TASK OBJECTIVE:
Each line below that includes the word "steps" is to be reported.

SOURCE DATA:
● ● ●

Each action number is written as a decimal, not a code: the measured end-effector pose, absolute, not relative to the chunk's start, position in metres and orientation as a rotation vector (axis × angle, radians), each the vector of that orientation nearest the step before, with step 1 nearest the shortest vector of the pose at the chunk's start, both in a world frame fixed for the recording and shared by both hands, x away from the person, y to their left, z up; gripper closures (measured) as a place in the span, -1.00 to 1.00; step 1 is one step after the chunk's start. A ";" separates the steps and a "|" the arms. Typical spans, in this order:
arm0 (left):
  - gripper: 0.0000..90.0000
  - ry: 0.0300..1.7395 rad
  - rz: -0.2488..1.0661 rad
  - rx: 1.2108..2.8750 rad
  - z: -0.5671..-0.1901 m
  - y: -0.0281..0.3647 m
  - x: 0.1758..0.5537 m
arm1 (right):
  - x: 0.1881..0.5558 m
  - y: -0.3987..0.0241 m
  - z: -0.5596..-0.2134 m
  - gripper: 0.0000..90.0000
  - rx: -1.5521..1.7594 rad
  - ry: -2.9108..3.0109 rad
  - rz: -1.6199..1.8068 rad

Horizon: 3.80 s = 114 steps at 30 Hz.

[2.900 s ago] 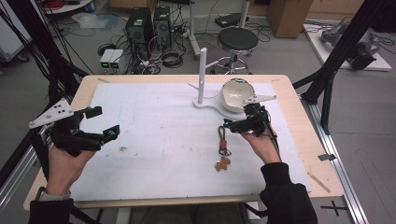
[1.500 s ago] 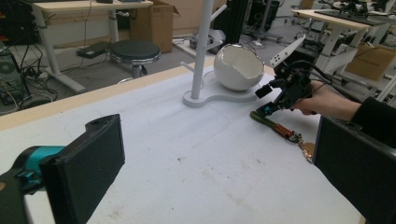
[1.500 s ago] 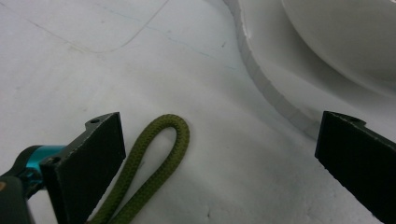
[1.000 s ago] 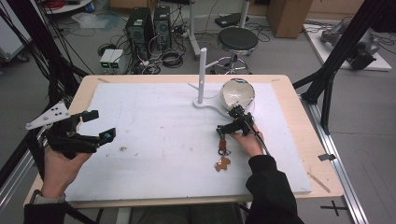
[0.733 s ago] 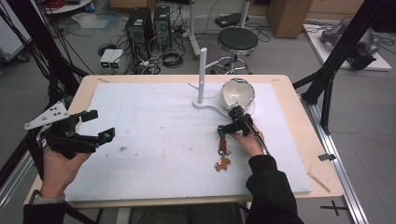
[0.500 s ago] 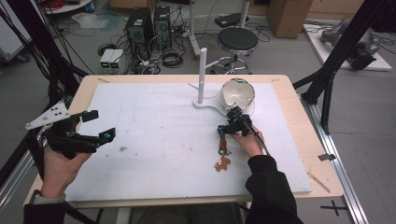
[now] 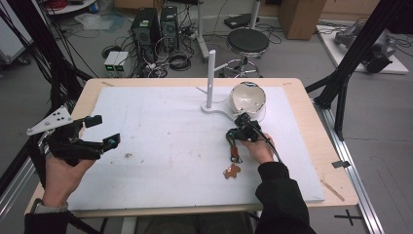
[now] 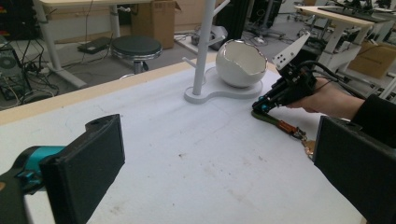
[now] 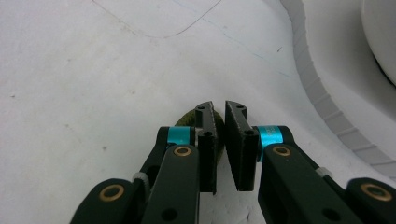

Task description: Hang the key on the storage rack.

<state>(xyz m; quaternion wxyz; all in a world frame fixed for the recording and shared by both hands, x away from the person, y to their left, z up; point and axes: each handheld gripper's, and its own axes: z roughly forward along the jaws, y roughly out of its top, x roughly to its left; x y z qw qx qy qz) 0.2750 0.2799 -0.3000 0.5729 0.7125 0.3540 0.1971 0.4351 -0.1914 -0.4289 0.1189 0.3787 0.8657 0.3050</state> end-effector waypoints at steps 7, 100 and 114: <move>-0.94 0.842 0.473 1.647 -0.298 0.285 0.274 | 0.427 -0.199 -0.406 0.87 1.082 2.460 1.030; -0.94 0.837 0.479 1.661 -0.296 0.291 0.278 | 0.551 -0.207 -0.258 0.88 0.848 2.267 1.495; -0.94 0.842 0.478 1.658 -0.296 0.292 0.279 | 0.555 -0.206 -0.263 0.88 0.844 2.273 1.515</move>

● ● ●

RESULT FOR THIS TASK:
Each action number is written as a decimal, not a code: the measured end-effector pose, absolute, not relative to the chunk's start, position in metres and orientation as a rotation vector (axis × angle, radians), each the vector of that orientation nearest the step before, with step 1 nearest the shortest vector of the pose at the chunk's start, both in a world frame fixed for the recording and shared by both hands, x away from the person, y to their left, z up; gripper closures (measured) as a place in the span, -1.00 to 1.00; step 1 is one step after the chunk's start. A ";" separates the steps and a "|" the arms. Typical spans, in this order:
Horizon: 3.80 s = 114 steps at 30 Hz.
<state>(xyz m; quaternion wxyz; all in a world frame fixed for the recording and shared by both hands, x away from the person, y to their left, z up; point and axes: each handheld gripper's, and its own axes: z roughly forward along the jaws, y roughly out of its top, x roughly to its left; x y z qw qx qy qz) 0.2750 0.2799 -0.3000 0.5729 0.7125 0.3540 0.1971 0.4351 -0.1914 -0.4289 0.1189 0.3787 0.8657 0.3050</state> end-effector waypoints at steps 7, 100 and 114: <move>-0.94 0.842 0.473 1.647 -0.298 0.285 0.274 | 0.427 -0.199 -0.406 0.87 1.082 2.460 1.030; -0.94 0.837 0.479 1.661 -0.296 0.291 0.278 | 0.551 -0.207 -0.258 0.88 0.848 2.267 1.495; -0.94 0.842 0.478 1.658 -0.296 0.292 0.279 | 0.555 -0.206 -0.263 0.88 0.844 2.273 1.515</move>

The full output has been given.